● Exercise brief
Word for word, restate the listing that follows and leave out the images.

● Dataset section

········

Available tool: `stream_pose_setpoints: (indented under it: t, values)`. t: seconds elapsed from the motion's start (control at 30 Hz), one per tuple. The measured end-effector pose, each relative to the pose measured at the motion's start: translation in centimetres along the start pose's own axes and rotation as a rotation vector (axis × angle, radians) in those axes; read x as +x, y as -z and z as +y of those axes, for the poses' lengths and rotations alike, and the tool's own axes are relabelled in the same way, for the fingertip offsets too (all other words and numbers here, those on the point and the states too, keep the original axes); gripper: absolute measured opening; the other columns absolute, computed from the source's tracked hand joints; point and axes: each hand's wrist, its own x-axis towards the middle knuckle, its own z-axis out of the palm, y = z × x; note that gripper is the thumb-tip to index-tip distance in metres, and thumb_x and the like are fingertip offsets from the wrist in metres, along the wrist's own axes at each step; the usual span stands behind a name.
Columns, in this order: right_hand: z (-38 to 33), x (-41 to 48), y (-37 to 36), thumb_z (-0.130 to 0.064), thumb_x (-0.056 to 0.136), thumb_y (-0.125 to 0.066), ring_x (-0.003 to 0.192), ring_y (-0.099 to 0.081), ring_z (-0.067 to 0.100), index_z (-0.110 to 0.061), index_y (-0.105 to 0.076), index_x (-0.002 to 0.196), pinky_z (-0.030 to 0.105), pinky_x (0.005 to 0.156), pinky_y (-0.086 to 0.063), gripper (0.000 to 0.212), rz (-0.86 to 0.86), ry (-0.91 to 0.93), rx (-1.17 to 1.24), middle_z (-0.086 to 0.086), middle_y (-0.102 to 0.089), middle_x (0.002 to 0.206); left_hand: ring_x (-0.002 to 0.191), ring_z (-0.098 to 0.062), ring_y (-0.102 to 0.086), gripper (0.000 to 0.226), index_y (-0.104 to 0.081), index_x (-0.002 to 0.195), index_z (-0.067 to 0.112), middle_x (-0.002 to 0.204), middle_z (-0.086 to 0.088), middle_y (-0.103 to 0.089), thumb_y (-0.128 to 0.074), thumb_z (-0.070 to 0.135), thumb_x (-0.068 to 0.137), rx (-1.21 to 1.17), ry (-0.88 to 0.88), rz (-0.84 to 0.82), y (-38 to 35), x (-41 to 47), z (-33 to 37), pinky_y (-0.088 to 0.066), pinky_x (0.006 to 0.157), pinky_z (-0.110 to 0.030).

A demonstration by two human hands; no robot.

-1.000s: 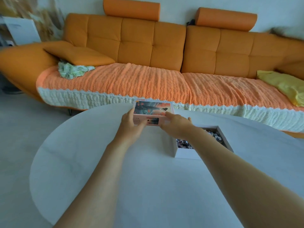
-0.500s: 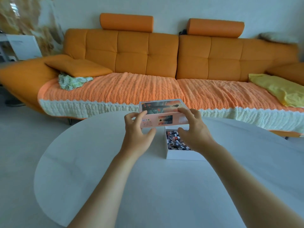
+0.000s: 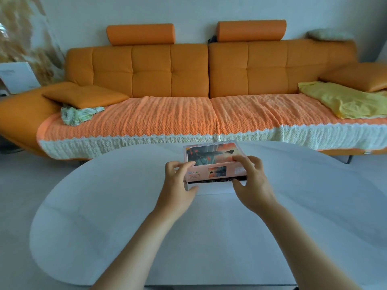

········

● Finished task
Available tool: `stream_pose_setpoints: (indented under it: t, values)`. t: seconds elapsed from the motion's start (control at 30 Hz), one per tuple. The measured end-effector pose, each relative to the pose measured at the motion's start: translation in centimetres along the start pose's own axes and rotation as a rotation vector (axis × angle, radians) in those axes; read x as +x, y as -z and z as +y of those axes, for the poses' lengths and rotations alike, and the tool's own axes are relabelled in the same way, for the fingertip offsets too (all other words and numbers here, those on the point and the states too, keep the original axes); gripper: absolute measured opening; the other columns absolute, computed from the source's tracked hand joints; point and axes: each hand's wrist, its own x-axis towards the middle knuckle, its own z-axis out of the palm, y = z × x; note that gripper is the thumb-tip to index-tip distance in metres, and thumb_x and the like are fingertip offsets from the wrist in metres, along the wrist's own axes at each step; the usual span stands behind a name.
Columns, in this order: right_hand: z (-38 to 33), x (-41 to 48), y (-37 to 36), thumb_z (-0.130 to 0.064), thumb_x (-0.056 to 0.136), thumb_y (-0.125 to 0.066), ring_x (-0.003 to 0.192), ring_y (-0.099 to 0.081), ring_z (-0.067 to 0.100), index_z (-0.110 to 0.061), index_y (-0.105 to 0.076), index_x (-0.002 to 0.196), pinky_z (-0.030 to 0.105), pinky_x (0.005 to 0.156), pinky_y (-0.086 to 0.063), gripper (0.000 to 0.212), rz (-0.86 to 0.86), ry (-0.91 to 0.93), rx (-1.17 to 1.24), middle_z (-0.086 to 0.086), middle_y (-0.102 to 0.089), middle_x (0.002 to 0.206); left_hand: ring_x (-0.002 to 0.191), ring_z (-0.098 to 0.062), ring_y (-0.102 to 0.086), gripper (0.000 to 0.226), index_y (-0.104 to 0.081), index_x (-0.002 to 0.195), index_z (-0.067 to 0.112), middle_x (-0.002 to 0.204), middle_z (-0.086 to 0.088), middle_y (-0.103 to 0.089), thumb_y (-0.128 to 0.074), thumb_z (-0.070 to 0.135), thumb_x (-0.068 to 0.137), rx (-1.21 to 1.17), ry (-0.88 to 0.88), rz (-0.84 to 0.82), y (-38 to 35), x (-41 to 47), z (-33 to 37), pinky_y (-0.088 to 0.066), pinky_x (0.006 to 0.157), pinky_z (-0.110 to 0.030).

A demonstration by two human hands; no robot.

-1.000s: 
-0.500s: 
+0.000s: 

Nothing further is needed for the exercise.